- [DESCRIPTION OF THE TASK]:
Write out the records word for word, with no pictures.

[MATERIAL FOR THE TASK]

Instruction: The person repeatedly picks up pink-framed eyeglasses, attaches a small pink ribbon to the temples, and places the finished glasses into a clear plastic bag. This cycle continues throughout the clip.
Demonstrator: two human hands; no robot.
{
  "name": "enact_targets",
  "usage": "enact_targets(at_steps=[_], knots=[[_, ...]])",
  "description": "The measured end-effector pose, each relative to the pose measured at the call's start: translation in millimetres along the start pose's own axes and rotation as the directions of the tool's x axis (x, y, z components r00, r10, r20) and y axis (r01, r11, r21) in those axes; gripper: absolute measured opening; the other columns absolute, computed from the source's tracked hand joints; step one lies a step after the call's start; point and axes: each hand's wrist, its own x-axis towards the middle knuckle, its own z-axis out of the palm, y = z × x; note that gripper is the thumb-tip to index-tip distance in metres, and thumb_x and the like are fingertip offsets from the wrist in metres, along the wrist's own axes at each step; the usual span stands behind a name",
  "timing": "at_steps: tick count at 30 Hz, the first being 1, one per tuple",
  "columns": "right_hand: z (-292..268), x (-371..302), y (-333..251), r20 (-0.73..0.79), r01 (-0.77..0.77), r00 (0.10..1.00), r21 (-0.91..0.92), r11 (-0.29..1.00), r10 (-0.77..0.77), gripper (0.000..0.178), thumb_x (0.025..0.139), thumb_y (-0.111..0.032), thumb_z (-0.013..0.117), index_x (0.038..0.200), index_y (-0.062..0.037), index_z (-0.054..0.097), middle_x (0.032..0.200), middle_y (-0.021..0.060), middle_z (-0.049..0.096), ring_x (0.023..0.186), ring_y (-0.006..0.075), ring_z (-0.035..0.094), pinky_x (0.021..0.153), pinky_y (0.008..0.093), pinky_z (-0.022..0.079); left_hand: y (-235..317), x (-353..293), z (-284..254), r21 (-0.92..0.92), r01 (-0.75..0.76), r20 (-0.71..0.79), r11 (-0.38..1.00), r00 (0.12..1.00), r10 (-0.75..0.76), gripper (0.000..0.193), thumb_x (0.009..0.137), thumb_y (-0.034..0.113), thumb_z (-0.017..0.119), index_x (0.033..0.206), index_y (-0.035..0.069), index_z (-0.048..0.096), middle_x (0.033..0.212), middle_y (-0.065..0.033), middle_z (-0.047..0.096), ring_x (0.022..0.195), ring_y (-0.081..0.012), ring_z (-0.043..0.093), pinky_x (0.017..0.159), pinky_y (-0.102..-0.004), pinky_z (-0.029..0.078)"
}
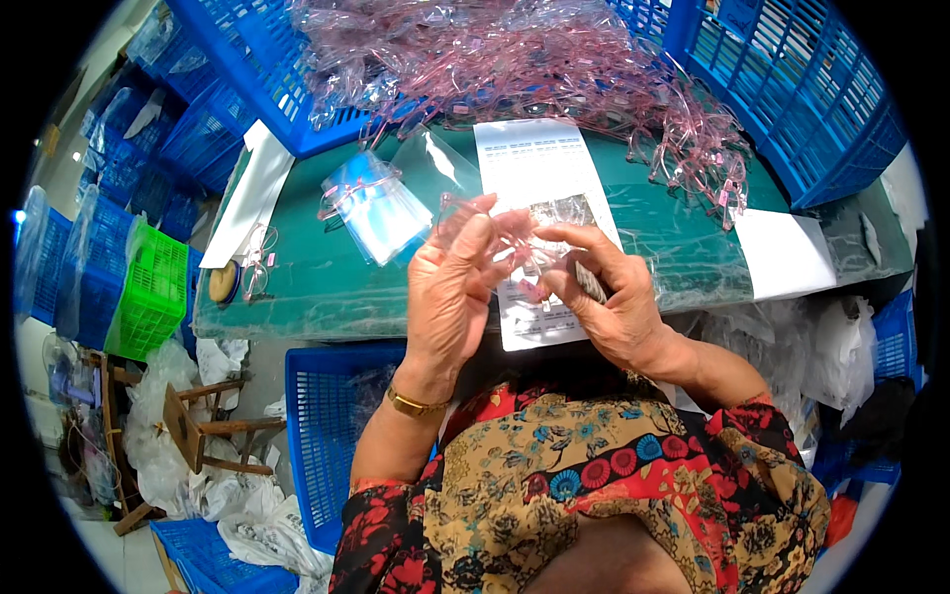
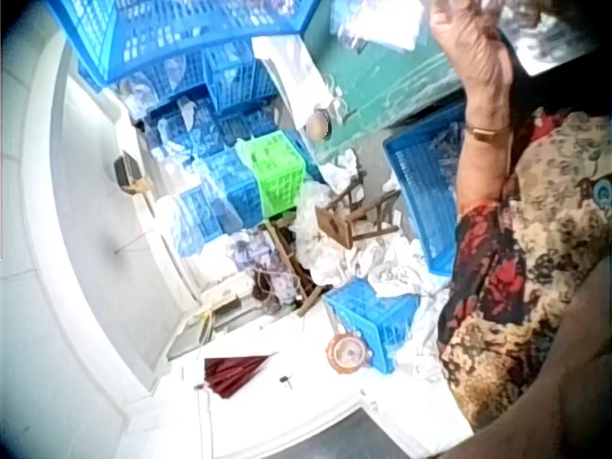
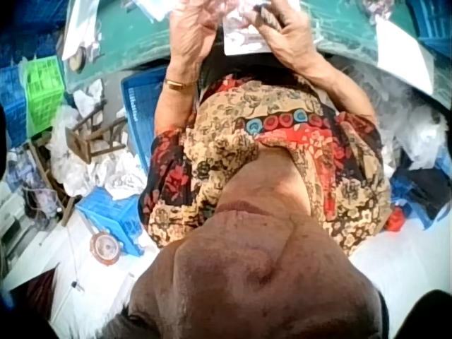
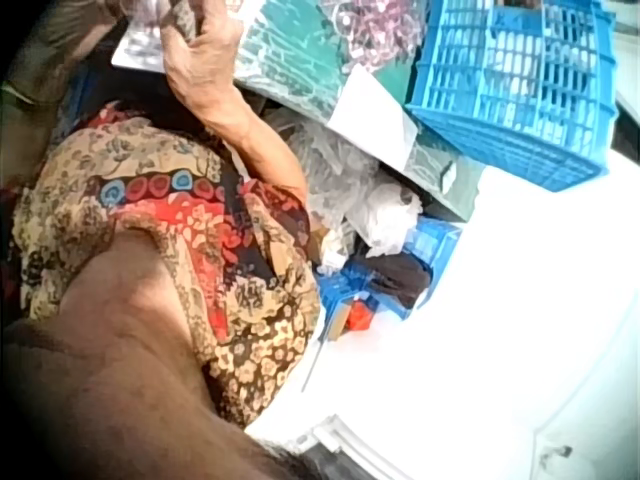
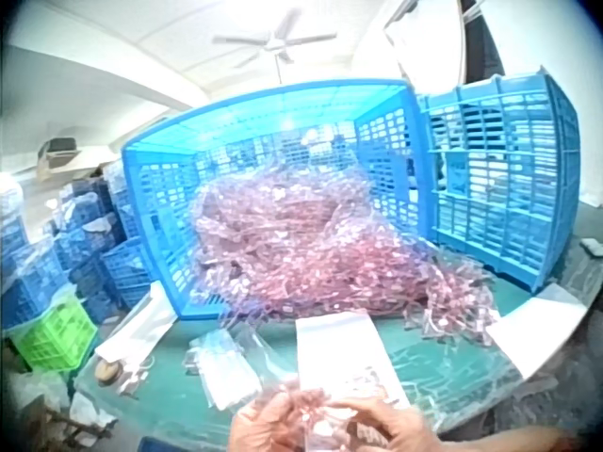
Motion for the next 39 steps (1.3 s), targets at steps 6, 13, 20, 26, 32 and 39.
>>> enact_targets(at_steps=[6,13,20,26,32,39], knots=[[-15,-4,6,0.135,0.271,0.956,-0.063,0.961,-0.261,0.065,0.070,0.003,0.072,0.130,-0.0077,0.048,0.078,0.0081,0.065,0.064,0.0143,0.063,0.057,0.0254,0.048,0,-6,-2,-0.018,0.072,0.014,0.997,0.997,-0.071,0.031,0.092,0.019,0.060,0.114,-0.003,0.056,0.099,-0.0170,0.066,0.089,-0.0223,0.067,0.075,-0.0329,0.057],[-28,7,17,0.178,0.574,0.797,-0.520,0.633,-0.577,0.071,0.064,-0.024,0.079,0.129,-0.0102,0.053,0.087,0.0041,0.064,0.061,0.0189,0.061,0.049,0.0288,0.048,-15,-10,5,-0.075,0.136,0.076,0.988,0.989,-0.130,0.026,0.093,0.016,0.059,0.110,-0.003,0.058,0.096,-0.0161,0.067,0.088,-0.0223,0.067,0.071,-0.0295,0.057],[-22,3,15,0.173,0.528,0.847,-0.391,0.754,-0.503,0.064,0.066,-0.001,0.071,0.127,-0.0054,0.054,0.085,0.0074,0.066,0.064,0.0237,0.063,0.055,0.0323,0.050,-18,-19,10,-0.003,0.135,0.117,0.991,0.984,-0.133,0.027,0.093,0.014,0.058,0.115,-0.002,0.057,0.104,-0.0098,0.064,0.091,-0.0155,0.063,0.077,-0.0276,0.054],[-10,-5,-7,0.160,0.186,0.971,-0.023,0.982,-0.180,0.048,0.073,0.016,0.051,0.114,-0.0050,0.064,0.081,0.0123,0.066,0.069,0.0195,0.063,0.064,0.0288,0.049,-4,-4,0,0.006,-0.188,-0.084,0.982,0.979,0.188,0.041,0.093,0.028,0.056,0.123,0.000,0.052,0.130,-0.0131,0.046,0.120,-0.0233,0.047,0.104,-0.0418,0.039],[-3,-5,-11,0.303,0.129,0.940,0.100,0.987,-0.154,0.049,0.073,0.013,0.055,0.117,-0.0067,0.062,0.091,0.0137,0.068,0.075,0.0212,0.065,0.068,0.0268,0.049,7,6,-17,-0.263,-0.153,-0.205,0.953,0.974,0.100,0.018,0.093,0.022,0.059,0.099,0.005,0.059,0.092,-0.0035,0.060,0.087,-0.0151,0.058,0.083,-0.0309,0.049],[8,1,-2,0.436,0.227,0.865,0.104,0.968,-0.250,0.048,0.073,0.004,0.062,0.120,-0.0077,0.059,0.095,0.0158,0.067,0.082,0.0302,0.067,0.073,0.0328,0.053,20,-2,-25,-0.453,-0.097,-0.137,0.886,0.990,0.038,0.013,0.096,0.014,0.053,0.101,0.003,0.055,0.077,-0.0029,0.047,0.064,-0.0106,0.040,0.055,-0.0241,0.039]])
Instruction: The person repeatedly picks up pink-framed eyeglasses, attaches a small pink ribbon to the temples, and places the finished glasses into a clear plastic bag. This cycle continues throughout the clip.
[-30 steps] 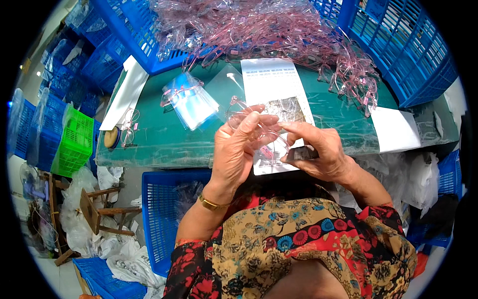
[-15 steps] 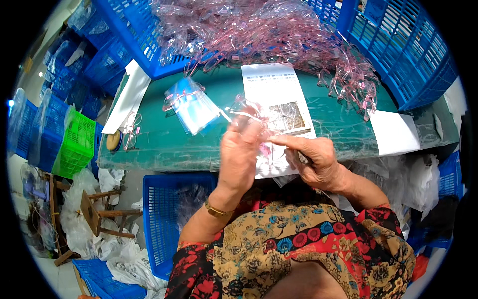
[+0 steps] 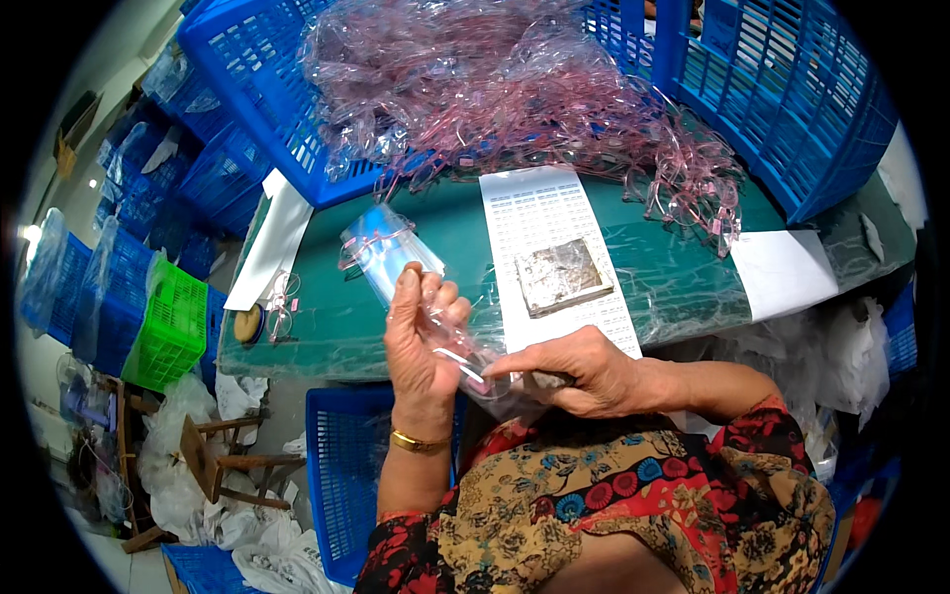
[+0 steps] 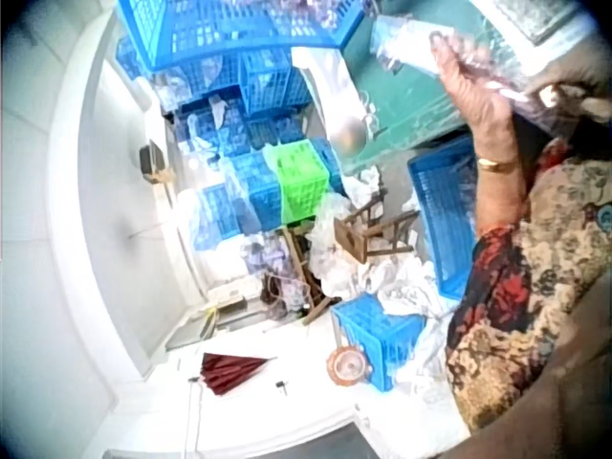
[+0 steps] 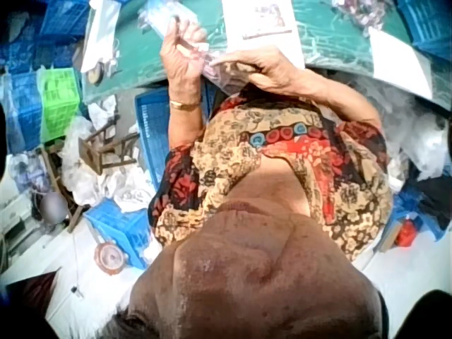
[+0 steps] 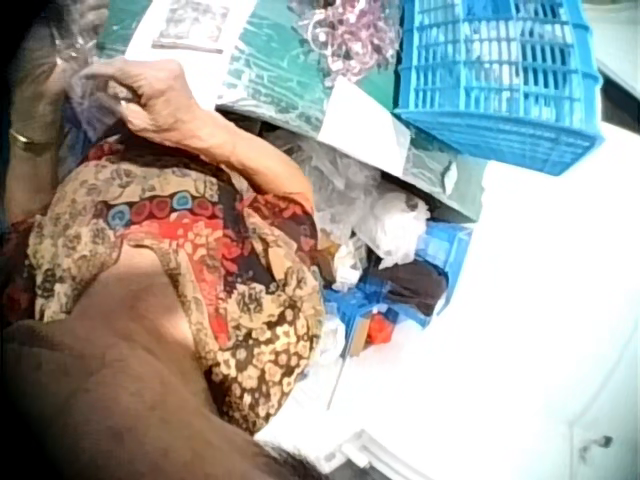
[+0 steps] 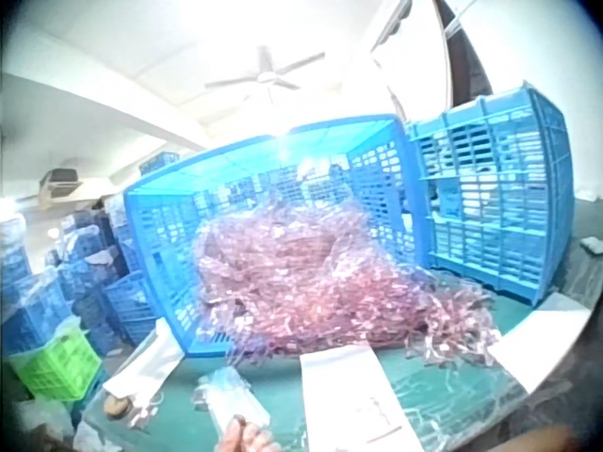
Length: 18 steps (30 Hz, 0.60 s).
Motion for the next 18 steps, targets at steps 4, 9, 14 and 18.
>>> enact_targets(at_steps=[4,9,14,18], knots=[[-9,7,-11,0.119,0.014,0.993,0.017,1.000,-0.016,0.042,0.078,-0.009,0.070,0.118,-0.0088,0.058,0.087,0.0154,0.067,0.074,0.0296,0.067,0.065,0.0330,0.052,49,-15,-27,0.113,-0.125,0.035,0.986,0.992,0.121,0.017,0.095,0.011,0.053,0.110,0.002,0.053,0.079,-0.0017,0.046,0.063,-0.0095,0.039,0.051,-0.0217,0.035],[-38,6,1,0.083,0.007,0.997,-0.089,0.996,0.001,0.031,0.083,-0.020,0.069,0.109,-0.0068,0.062,0.075,0.0121,0.066,0.064,0.0216,0.065,0.058,0.0328,0.049,147,-81,-68,0.938,0.174,-0.238,0.300,0.952,0.192,0.037,0.085,0.020,0.067,0.112,0.000,0.053,0.093,-0.0061,0.053,0.069,-0.0115,0.052,0.058,-0.0253,0.045],[-84,37,16,-0.023,-0.331,0.942,-0.219,0.918,0.334,0.043,0.094,-0.041,0.051,0.083,-0.0027,0.069,0.068,0.0083,0.065,0.059,0.0129,0.057,0.053,0.0307,0.044,205,-107,-109,0.766,0.256,-0.038,-0.590,0.933,0.357,0.049,0.083,0.033,0.069,0.116,0.000,0.057,0.110,-0.0118,0.055,0.082,-0.0192,0.058,0.070,-0.0301,0.047],[-115,62,71,-0.228,-0.323,0.943,-0.442,0.837,0.244,0.051,0.094,-0.044,0.047,0.079,-0.0010,0.070,0.065,0.0161,0.063,0.061,0.0265,0.061,0.058,0.0404,0.046,178,-17,-57,0.977,0.120,-0.064,-0.179,0.955,0.291,0.034,0.089,0.028,0.063,0.103,-0.003,0.062,0.083,-0.0037,0.062,0.072,-0.0094,0.055,0.062,-0.0216,0.042]])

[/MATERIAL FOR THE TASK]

- [RESULT FOR THIS EXERCISE]:
Instruction: The person repeatedly picks up pink-framed eyeglasses, attaches a small pink ribbon to the temples, and places the finished glasses into a clear plastic bag. This cycle continues throughout the clip.
Demonstrator: two human hands; no robot.
{
  "name": "enact_targets",
  "usage": "enact_targets(at_steps=[_], knots=[[_, ...]])",
  "description": "The measured end-effector pose, each relative to the pose measured at the call's start: translation in millimetres along the start pose's own axes and rotation as the directions of the tool's x axis (x, y, z components r00, r10, r20) and y axis (r01, r11, r21) in those axes; gripper: absolute measured opening; the other columns absolute, computed from the source's tracked hand joints; step one lies a step after the call's start; point and axes: each hand's wrist, its own x-axis towards the middle knuckle, its own z-axis out of the palm, y = z × x; note that gripper is the thumb-tip to index-tip distance in metres, and thumb_x and the like are fingertip offsets from the wrist in metres, along the wrist's own axes at each step; the usual span stands behind a name",
  "timing": "at_steps: tick count at 30 Hz, the first being 1, one per tuple",
  "columns": "right_hand: z (-292..268), x (-371..302), y (-333..251), r20 (-0.73..0.79), r01 (-0.77..0.77), r00 (0.10..1.00), r21 (-0.91..0.92), r11 (-0.29..1.00), r10 (-0.77..0.77), gripper (0.000..0.178), thumb_x (0.025..0.139), thumb_y (-0.111..0.032), thumb_z (-0.013..0.117), index_x (0.038..0.200), index_y (-0.062..0.037), index_z (-0.054..0.097), middle_x (0.032..0.200), middle_y (-0.021..0.060), middle_z (-0.049..0.096), ring_x (0.023..0.186), ring_y (-0.006..0.075), ring_z (-0.035..0.094), pinky_x (0.021..0.153), pinky_y (0.008..0.093), pinky_z (-0.022..0.079); left_hand: y (-235..317), x (-353..293), z (-284..254), r21 (-0.92..0.92), r01 (-0.75..0.76), r20 (-0.71..0.79), r11 (-0.38..1.00), r00 (0.12..1.00), r10 (-0.75..0.76), gripper (0.000..0.193), thumb_x (0.009..0.137), thumb_y (-0.034..0.113), thumb_z (-0.017..0.119), index_x (0.033..0.206), index_y (-0.035..0.069), index_z (-0.048..0.096), middle_x (0.033..0.212), middle_y (-0.065..0.033), middle_z (-0.047..0.096), ring_x (0.022..0.195), ring_y (-0.081..0.012), ring_z (-0.043..0.093), pinky_x (0.017..0.159), pinky_y (-0.102..-0.004), pinky_z (-0.029..0.078)"
}
Motion for the next 39 steps (1.3 s), targets at steps 6, 13, 20, 26, 32 and 39.
>>> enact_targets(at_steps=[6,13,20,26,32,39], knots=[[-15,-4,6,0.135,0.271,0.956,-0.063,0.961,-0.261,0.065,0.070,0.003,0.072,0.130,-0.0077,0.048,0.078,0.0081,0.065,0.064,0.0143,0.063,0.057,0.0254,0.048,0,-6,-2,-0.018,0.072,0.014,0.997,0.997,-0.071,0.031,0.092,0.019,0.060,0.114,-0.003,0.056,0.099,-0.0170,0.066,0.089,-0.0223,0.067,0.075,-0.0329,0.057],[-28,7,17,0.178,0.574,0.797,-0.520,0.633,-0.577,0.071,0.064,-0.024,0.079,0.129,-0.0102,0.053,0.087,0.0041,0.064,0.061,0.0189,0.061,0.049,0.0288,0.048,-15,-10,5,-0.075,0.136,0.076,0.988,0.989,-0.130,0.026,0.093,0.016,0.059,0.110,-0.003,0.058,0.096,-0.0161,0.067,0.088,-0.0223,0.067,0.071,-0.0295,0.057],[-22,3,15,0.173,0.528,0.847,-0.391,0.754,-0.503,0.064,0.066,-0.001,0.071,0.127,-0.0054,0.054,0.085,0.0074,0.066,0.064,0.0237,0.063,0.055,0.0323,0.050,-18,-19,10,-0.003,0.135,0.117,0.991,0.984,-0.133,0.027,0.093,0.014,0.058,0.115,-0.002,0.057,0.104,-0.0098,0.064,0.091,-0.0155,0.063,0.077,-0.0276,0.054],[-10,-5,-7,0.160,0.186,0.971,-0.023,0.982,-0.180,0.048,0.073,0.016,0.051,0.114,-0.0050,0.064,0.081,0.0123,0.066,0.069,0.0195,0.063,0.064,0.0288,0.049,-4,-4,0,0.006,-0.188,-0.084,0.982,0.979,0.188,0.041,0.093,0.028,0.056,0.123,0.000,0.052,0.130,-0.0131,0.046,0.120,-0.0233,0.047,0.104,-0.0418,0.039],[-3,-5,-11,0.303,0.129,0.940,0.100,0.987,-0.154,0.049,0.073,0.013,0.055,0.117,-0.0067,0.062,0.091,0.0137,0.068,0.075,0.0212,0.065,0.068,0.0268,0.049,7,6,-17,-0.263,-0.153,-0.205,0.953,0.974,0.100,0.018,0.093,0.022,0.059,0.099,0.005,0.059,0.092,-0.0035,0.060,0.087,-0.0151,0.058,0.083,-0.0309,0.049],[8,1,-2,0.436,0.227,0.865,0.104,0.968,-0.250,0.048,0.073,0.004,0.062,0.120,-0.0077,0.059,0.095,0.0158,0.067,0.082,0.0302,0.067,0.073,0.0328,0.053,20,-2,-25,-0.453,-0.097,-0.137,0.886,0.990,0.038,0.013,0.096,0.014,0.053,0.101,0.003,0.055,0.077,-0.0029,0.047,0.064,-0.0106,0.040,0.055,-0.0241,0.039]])
Instruction: The person repeatedly picks up pink-framed eyeglasses, attaches a small pink ribbon to the temples, and places the finished glasses into a clear plastic bag. This cycle continues throughout the clip.
[-30 steps] 
[-15 steps] 
[+0 steps] 
[+0 steps] 
[+0 steps] 
[+0 steps] 
[+0 steps] 
Length: 18 steps (30 Hz, 0.60 s).
Motion for the next 18 steps, targets at steps 4, 9, 14 and 18.
>>> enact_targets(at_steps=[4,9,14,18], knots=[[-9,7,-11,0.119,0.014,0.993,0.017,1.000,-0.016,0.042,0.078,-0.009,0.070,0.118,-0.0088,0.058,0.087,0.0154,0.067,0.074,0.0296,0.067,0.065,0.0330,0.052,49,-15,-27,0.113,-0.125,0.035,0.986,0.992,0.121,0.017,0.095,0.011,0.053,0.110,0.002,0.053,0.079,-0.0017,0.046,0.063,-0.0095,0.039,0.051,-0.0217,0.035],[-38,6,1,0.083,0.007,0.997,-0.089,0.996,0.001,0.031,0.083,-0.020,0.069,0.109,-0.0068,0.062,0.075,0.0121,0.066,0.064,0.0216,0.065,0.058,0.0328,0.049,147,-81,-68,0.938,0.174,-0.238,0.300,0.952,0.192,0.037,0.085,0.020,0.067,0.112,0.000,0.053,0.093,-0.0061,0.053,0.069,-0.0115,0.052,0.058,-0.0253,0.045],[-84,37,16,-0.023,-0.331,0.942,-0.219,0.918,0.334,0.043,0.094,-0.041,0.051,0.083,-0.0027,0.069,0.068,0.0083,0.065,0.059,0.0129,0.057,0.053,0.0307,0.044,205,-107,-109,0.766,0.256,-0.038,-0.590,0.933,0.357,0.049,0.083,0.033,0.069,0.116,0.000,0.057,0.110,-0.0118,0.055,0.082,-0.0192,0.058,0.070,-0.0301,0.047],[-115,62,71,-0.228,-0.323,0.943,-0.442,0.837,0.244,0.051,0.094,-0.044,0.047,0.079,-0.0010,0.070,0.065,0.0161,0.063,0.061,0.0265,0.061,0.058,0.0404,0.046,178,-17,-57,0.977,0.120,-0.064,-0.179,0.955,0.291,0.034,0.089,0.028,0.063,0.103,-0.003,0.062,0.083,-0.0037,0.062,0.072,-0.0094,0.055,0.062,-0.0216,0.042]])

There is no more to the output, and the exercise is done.